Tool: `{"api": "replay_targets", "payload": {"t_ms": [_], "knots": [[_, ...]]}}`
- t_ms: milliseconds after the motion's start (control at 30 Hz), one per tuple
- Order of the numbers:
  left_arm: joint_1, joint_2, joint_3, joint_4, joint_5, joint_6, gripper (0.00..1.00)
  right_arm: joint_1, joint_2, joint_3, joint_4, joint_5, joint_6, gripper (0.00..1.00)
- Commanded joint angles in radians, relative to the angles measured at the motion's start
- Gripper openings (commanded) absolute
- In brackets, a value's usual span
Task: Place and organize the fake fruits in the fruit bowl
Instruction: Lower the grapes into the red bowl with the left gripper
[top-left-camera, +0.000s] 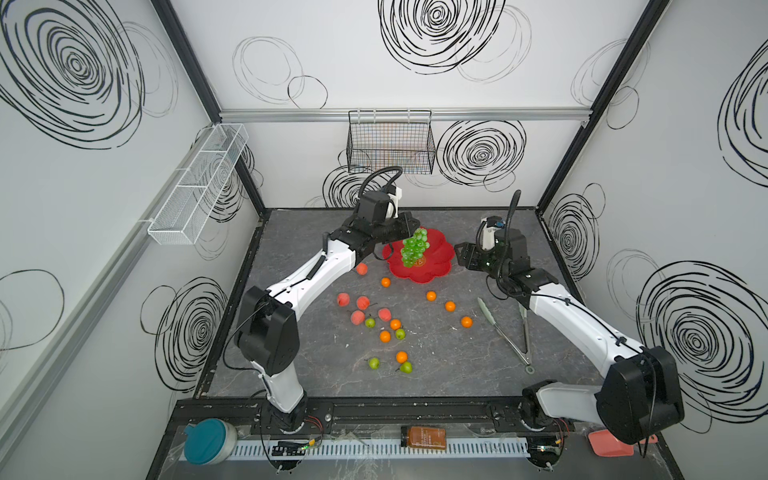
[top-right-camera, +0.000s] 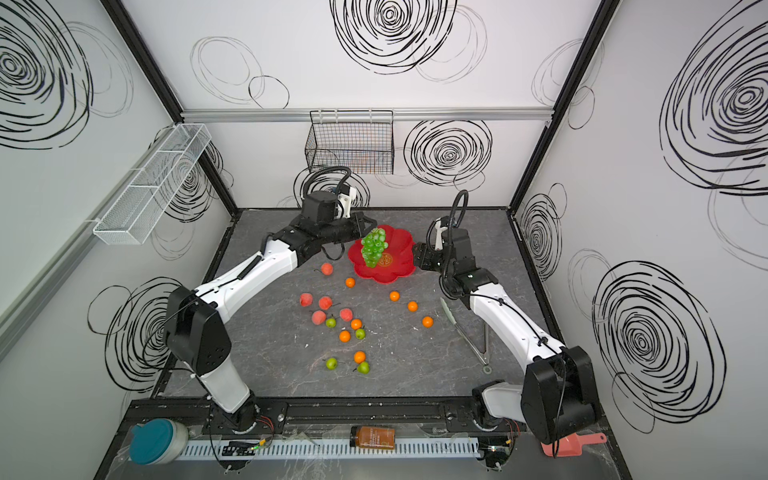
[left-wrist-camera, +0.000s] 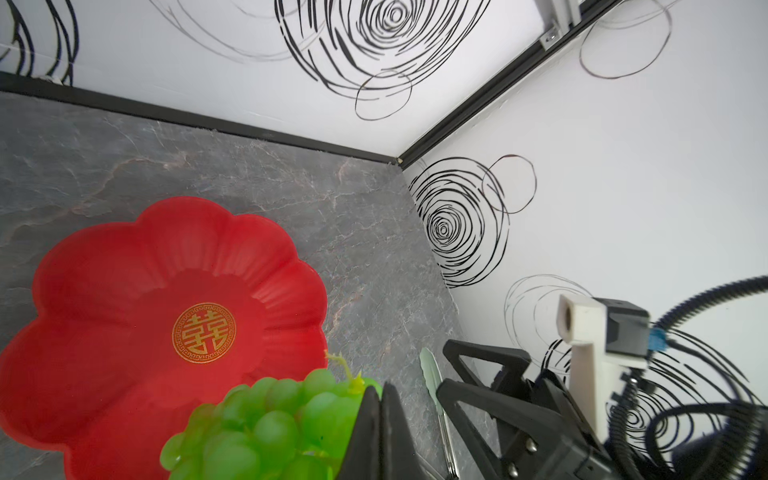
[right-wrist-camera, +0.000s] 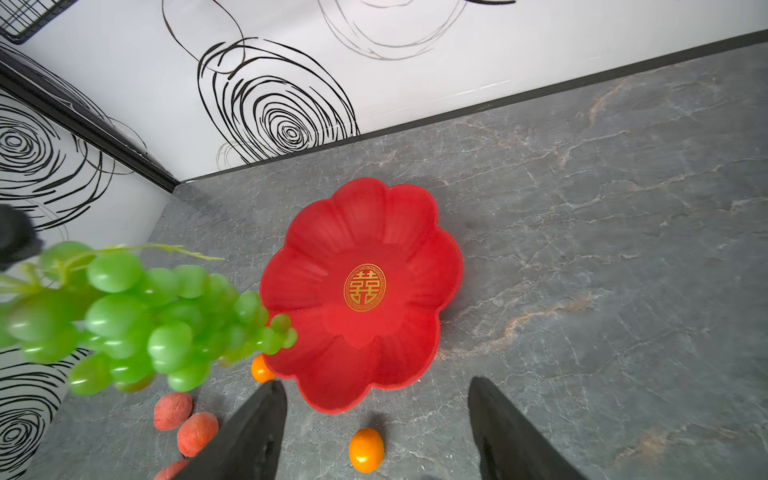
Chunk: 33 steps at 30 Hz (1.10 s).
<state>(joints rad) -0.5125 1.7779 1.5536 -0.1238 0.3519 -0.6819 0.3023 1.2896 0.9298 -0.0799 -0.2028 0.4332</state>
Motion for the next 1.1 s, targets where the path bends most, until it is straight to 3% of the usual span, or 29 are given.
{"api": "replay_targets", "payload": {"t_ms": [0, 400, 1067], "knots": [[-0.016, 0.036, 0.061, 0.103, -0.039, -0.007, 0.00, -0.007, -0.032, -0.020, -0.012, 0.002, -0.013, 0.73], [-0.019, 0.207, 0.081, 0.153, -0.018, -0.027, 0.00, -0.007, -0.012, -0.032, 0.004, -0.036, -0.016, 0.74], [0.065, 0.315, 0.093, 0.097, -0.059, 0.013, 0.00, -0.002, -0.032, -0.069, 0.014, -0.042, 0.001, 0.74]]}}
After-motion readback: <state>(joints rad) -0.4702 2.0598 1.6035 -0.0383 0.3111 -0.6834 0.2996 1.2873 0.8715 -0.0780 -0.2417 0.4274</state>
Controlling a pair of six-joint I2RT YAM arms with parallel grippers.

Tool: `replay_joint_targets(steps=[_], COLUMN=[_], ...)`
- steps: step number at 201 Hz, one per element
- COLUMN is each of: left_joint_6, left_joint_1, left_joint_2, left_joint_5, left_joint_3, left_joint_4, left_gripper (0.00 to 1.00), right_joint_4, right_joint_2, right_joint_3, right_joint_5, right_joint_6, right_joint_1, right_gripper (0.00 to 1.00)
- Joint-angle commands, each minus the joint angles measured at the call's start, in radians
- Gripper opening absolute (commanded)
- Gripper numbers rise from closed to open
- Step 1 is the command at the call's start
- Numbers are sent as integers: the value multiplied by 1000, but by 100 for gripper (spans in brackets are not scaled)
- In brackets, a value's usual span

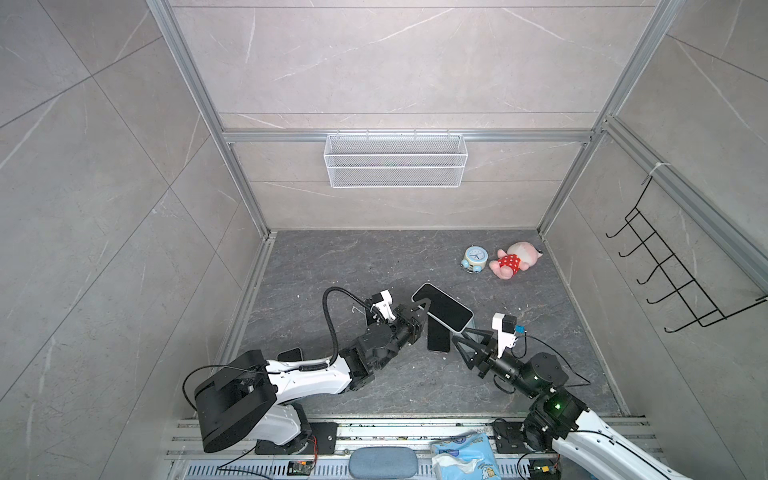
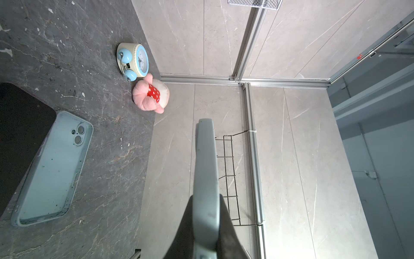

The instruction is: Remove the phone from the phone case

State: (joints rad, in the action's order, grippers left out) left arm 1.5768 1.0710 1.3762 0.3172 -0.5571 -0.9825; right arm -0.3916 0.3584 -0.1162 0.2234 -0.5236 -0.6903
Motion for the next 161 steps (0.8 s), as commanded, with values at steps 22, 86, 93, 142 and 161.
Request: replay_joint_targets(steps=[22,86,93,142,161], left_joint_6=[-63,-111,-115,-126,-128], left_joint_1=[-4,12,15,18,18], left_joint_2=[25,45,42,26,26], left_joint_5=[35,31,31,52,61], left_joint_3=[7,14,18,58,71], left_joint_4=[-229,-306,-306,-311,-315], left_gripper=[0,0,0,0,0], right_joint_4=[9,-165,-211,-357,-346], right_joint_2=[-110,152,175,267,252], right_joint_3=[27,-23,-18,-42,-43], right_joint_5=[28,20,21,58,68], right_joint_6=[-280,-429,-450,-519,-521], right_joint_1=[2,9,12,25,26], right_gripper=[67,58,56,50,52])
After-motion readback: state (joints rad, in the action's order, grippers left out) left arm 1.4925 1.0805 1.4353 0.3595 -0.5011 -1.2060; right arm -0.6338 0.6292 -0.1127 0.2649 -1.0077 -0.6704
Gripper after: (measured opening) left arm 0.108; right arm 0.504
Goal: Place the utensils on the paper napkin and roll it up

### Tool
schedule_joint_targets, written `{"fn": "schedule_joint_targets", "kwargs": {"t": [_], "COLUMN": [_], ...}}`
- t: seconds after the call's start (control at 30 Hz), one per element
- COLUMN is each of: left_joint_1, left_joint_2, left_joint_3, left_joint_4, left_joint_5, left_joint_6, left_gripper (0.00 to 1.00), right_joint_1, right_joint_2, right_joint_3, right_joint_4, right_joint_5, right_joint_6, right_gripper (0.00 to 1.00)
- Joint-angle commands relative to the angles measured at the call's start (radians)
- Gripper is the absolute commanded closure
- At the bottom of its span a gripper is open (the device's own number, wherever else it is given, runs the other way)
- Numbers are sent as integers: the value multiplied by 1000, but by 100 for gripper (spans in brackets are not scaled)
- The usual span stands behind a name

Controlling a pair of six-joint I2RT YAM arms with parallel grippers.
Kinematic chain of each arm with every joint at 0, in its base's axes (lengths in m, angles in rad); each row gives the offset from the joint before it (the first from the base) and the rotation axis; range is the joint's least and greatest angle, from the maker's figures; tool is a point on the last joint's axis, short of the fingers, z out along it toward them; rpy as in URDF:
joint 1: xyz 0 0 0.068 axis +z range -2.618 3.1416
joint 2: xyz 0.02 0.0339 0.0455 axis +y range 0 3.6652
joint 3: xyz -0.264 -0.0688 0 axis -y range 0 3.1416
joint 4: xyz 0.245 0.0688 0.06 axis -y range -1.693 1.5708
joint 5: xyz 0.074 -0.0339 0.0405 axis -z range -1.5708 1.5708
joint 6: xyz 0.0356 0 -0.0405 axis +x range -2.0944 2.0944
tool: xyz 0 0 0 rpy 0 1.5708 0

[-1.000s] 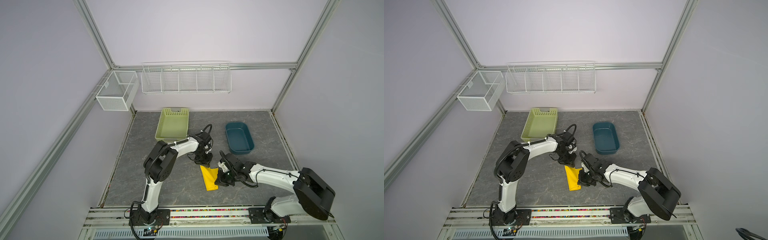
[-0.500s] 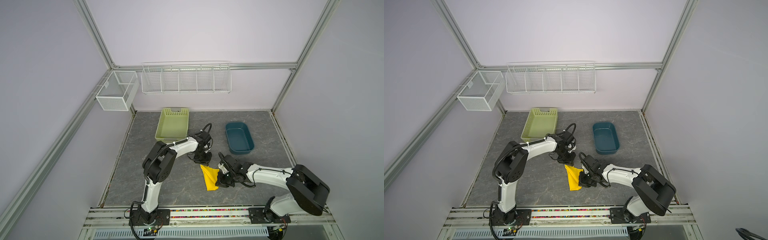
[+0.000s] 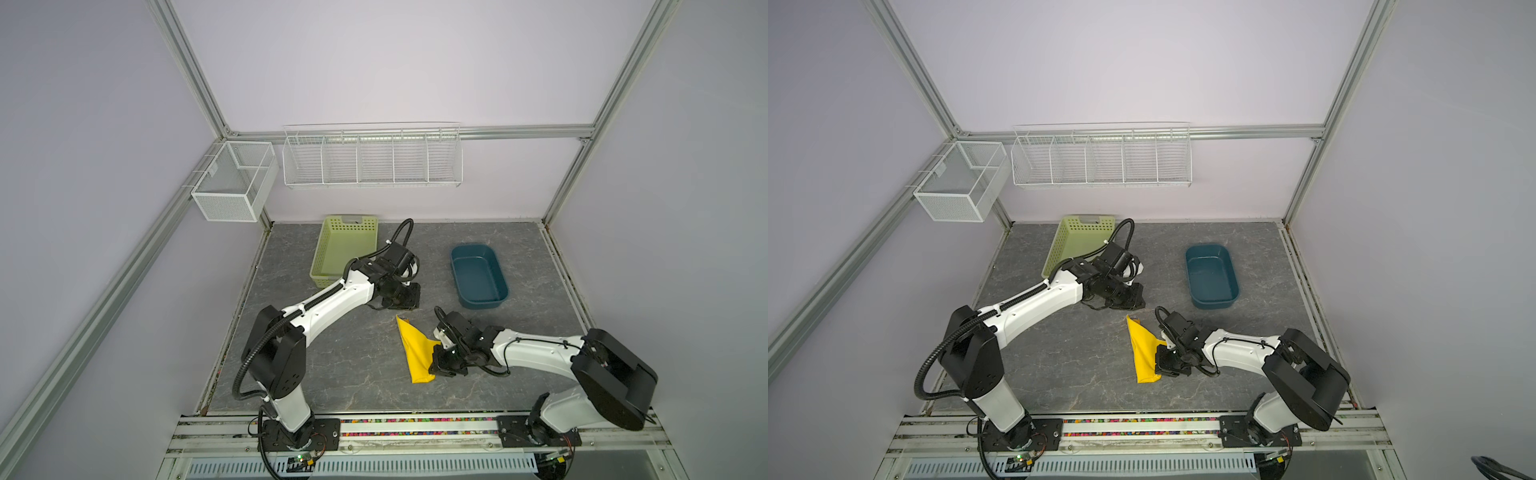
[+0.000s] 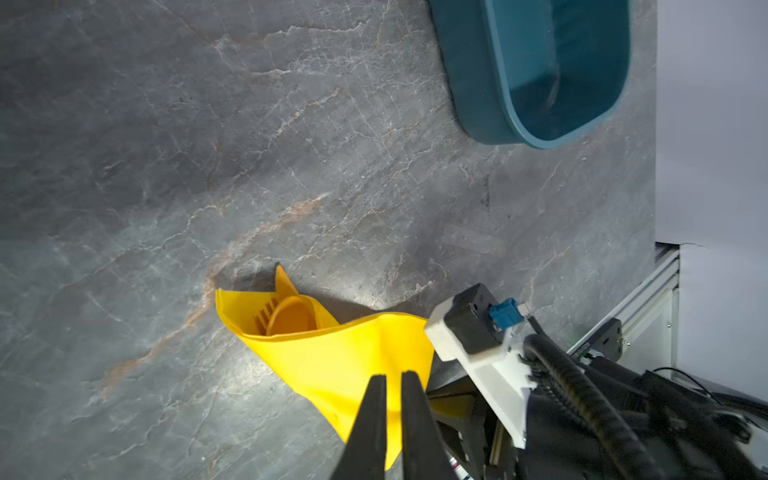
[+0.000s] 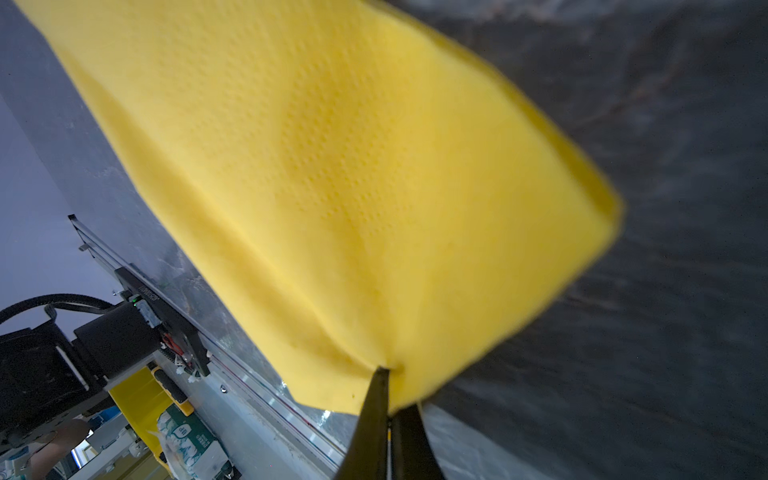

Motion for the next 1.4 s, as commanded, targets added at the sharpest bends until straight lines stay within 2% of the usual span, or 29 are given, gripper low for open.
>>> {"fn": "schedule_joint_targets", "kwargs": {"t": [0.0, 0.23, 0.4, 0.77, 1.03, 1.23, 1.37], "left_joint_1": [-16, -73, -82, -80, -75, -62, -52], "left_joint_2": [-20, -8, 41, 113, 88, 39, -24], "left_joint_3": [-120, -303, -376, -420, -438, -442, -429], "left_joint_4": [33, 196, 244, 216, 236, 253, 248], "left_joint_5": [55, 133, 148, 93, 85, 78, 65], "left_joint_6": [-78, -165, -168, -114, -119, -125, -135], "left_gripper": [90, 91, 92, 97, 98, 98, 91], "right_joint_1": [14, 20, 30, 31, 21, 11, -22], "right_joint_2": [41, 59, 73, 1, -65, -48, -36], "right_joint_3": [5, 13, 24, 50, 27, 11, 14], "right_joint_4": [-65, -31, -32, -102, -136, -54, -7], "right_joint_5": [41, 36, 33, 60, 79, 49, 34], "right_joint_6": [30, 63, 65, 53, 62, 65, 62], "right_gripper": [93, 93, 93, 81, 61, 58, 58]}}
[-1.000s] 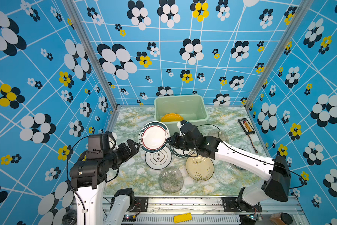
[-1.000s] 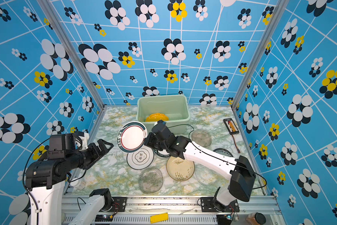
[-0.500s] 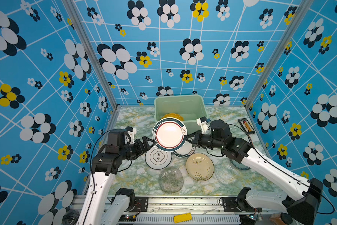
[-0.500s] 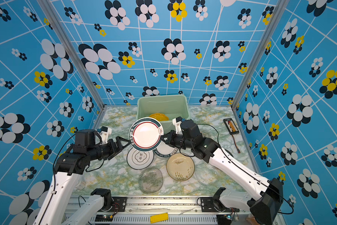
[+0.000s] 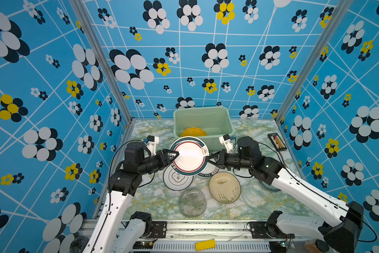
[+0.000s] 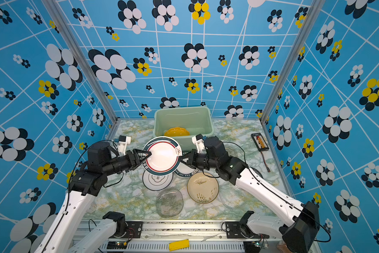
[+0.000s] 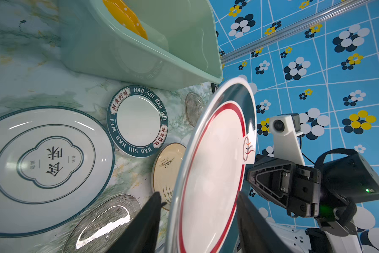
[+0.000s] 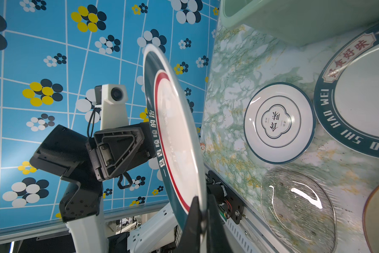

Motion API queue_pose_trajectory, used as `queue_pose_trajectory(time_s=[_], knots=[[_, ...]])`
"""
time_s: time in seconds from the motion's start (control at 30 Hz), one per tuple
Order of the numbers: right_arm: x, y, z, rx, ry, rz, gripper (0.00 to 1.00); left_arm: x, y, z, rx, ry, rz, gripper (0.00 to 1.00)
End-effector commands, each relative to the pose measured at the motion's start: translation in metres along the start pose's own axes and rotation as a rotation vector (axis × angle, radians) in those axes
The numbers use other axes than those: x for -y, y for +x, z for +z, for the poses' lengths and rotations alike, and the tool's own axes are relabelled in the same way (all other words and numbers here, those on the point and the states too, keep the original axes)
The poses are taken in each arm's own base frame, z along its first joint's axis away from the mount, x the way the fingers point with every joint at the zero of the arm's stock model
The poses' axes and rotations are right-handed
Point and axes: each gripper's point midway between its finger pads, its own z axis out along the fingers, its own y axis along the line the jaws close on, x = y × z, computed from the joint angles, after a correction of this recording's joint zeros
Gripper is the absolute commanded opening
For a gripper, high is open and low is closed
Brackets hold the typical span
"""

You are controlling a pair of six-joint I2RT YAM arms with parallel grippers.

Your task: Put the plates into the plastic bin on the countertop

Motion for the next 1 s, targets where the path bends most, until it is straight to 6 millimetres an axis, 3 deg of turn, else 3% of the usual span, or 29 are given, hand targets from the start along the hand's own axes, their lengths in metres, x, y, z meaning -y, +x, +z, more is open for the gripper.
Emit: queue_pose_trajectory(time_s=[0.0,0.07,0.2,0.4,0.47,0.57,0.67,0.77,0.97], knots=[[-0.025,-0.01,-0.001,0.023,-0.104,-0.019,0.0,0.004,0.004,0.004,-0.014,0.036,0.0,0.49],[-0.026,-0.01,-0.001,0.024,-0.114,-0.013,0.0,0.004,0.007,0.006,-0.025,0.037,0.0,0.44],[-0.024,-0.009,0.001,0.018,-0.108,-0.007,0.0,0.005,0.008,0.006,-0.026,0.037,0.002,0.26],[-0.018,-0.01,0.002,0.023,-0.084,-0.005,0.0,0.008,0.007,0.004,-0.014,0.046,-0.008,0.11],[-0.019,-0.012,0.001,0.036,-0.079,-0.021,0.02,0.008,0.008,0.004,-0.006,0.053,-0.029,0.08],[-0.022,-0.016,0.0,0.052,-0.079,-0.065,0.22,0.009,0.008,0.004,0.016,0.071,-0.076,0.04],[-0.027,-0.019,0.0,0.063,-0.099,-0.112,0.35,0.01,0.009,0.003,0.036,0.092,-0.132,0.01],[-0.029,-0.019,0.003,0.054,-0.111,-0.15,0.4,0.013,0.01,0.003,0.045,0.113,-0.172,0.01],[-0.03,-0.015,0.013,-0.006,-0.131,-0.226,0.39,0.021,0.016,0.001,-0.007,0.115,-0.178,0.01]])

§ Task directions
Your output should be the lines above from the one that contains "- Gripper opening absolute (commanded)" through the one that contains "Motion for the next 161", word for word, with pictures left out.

§ Task response
- Gripper opening absolute (commanded)
- Gripper numbers rise from closed to open
- Step 1 is the command at the call's start
- Numbers are sent as integers: the value multiplied by 1000, but by 100 for gripper (spans in brackets are not scaled)
- In brackets, a value's usual span


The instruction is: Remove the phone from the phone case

State: (joints rad, in the action's order, grippers left out) left arm 1.5768 1.0710 1.3762 0.3172 -0.5571 -0.9825; right arm -0.3916 0.3584 -0.1162 0.2234 -0.5236 -0.6903
Motion for the next 161 steps (0.8 s), as commanded, with values at steps 22, 86, 93, 142 and 161.

That completes the exercise.